Exercise material:
────────────────

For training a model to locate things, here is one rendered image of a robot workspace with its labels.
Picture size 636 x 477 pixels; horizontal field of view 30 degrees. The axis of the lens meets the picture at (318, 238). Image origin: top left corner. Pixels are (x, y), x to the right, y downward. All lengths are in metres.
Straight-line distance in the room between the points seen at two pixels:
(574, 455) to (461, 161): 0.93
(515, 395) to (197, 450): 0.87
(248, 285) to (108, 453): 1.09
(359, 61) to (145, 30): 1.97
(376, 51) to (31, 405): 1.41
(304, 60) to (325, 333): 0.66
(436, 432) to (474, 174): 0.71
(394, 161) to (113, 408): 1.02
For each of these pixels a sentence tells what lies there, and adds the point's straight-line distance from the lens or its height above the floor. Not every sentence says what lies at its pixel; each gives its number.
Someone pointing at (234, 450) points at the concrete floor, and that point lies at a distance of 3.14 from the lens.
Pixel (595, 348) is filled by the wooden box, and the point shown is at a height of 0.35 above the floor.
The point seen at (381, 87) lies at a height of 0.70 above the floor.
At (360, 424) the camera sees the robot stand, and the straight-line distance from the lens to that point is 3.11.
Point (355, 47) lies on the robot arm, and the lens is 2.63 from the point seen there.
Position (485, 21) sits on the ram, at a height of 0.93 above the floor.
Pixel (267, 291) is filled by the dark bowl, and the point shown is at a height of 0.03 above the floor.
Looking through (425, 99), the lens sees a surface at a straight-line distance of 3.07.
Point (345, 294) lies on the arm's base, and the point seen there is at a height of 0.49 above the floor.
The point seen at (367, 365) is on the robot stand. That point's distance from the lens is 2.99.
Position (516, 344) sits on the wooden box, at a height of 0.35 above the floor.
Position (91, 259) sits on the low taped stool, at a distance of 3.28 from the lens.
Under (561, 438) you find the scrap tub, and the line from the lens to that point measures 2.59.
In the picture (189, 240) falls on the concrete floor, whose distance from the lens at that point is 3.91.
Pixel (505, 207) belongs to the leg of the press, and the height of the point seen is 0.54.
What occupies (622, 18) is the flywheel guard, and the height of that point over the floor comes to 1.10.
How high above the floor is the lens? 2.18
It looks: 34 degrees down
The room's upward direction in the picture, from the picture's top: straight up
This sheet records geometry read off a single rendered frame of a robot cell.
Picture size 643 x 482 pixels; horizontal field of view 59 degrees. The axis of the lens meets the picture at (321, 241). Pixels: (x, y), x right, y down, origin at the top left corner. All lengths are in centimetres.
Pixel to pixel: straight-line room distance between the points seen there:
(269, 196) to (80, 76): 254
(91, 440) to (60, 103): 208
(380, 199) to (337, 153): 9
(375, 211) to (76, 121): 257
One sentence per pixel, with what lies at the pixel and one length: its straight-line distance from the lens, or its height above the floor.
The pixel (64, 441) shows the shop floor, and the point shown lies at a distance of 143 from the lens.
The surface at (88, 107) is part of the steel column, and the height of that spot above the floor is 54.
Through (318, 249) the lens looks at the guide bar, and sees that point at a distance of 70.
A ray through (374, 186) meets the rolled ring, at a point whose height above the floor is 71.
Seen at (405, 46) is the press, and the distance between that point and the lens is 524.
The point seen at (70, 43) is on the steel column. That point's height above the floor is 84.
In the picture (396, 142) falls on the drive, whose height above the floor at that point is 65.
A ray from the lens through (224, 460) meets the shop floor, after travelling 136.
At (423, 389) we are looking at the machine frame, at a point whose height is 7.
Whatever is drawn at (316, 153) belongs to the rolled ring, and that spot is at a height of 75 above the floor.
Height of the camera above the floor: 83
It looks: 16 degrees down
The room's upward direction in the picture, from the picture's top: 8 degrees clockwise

────────────────

What needs to be done: Set down the complete listing once more, exactly as it appears.

Output of the task:
For training a model to locate things, here is one rendered image of a robot workspace with its labels.
Picture size 636 x 477 pixels; horizontal field of view 30 degrees. The axis of the lens meets the picture at (318, 238). Image origin: top left corner. Pixels are (x, y), x to the right, y downward. All lengths are in metres.
Straight-line distance in the room between the points seen at two pixels:
(574, 455) to (461, 161): 0.93
(515, 395) to (197, 450): 0.87
(248, 285) to (108, 453): 1.09
(359, 61) to (145, 30): 1.97
(376, 51) to (31, 405): 1.41
(304, 60) to (325, 333): 0.66
(436, 432) to (474, 174): 0.71
(394, 161) to (113, 408): 1.02
For each of these pixels a sentence tells what lies there, and adds the point's straight-line distance from the lens or its height above the floor. Not every sentence says what lies at its pixel; each gives its number.
Someone pointing at (234, 450) points at the concrete floor, and that point lies at a distance of 3.14 from the lens.
Pixel (595, 348) is filled by the wooden box, and the point shown is at a height of 0.35 above the floor.
The point seen at (381, 87) lies at a height of 0.70 above the floor.
At (360, 424) the camera sees the robot stand, and the straight-line distance from the lens to that point is 3.11.
Point (355, 47) lies on the robot arm, and the lens is 2.63 from the point seen there.
Position (485, 21) sits on the ram, at a height of 0.93 above the floor.
Pixel (267, 291) is filled by the dark bowl, and the point shown is at a height of 0.03 above the floor.
Looking through (425, 99), the lens sees a surface at a straight-line distance of 3.07.
Point (345, 294) lies on the arm's base, and the point seen there is at a height of 0.49 above the floor.
The point seen at (367, 365) is on the robot stand. That point's distance from the lens is 2.99.
Position (516, 344) sits on the wooden box, at a height of 0.35 above the floor.
Position (91, 259) sits on the low taped stool, at a distance of 3.28 from the lens.
Under (561, 438) you find the scrap tub, and the line from the lens to that point measures 2.59.
In the picture (189, 240) falls on the concrete floor, whose distance from the lens at that point is 3.91.
Pixel (505, 207) belongs to the leg of the press, and the height of the point seen is 0.54.
What occupies (622, 18) is the flywheel guard, and the height of that point over the floor comes to 1.10.
How high above the floor is the lens? 2.18
It looks: 34 degrees down
The room's upward direction in the picture, from the picture's top: straight up
This sheet records geometry read off a single rendered frame of a robot cell.
Picture size 643 x 482 pixels; horizontal field of view 59 degrees. The axis of the lens meets the picture at (321, 241). Pixels: (x, y), x right, y down, origin at the top left corner. All lengths are in centimetres.
Pixel to pixel: straight-line room distance between the points seen there:
(269, 196) to (80, 76): 254
(91, 440) to (60, 103): 208
(380, 199) to (337, 153): 9
(375, 211) to (76, 121): 257
One sentence per pixel, with what lies at the pixel and one length: its straight-line distance from the lens, or its height above the floor.
The pixel (64, 441) shows the shop floor, and the point shown lies at a distance of 143 from the lens.
The surface at (88, 107) is part of the steel column, and the height of that spot above the floor is 54.
Through (318, 249) the lens looks at the guide bar, and sees that point at a distance of 70.
A ray through (374, 186) meets the rolled ring, at a point whose height above the floor is 71.
Seen at (405, 46) is the press, and the distance between that point and the lens is 524.
The point seen at (70, 43) is on the steel column. That point's height above the floor is 84.
In the picture (396, 142) falls on the drive, whose height above the floor at that point is 65.
A ray from the lens through (224, 460) meets the shop floor, after travelling 136.
At (423, 389) we are looking at the machine frame, at a point whose height is 7.
Whatever is drawn at (316, 153) belongs to the rolled ring, and that spot is at a height of 75 above the floor.
Height of the camera above the floor: 83
It looks: 16 degrees down
The room's upward direction in the picture, from the picture's top: 8 degrees clockwise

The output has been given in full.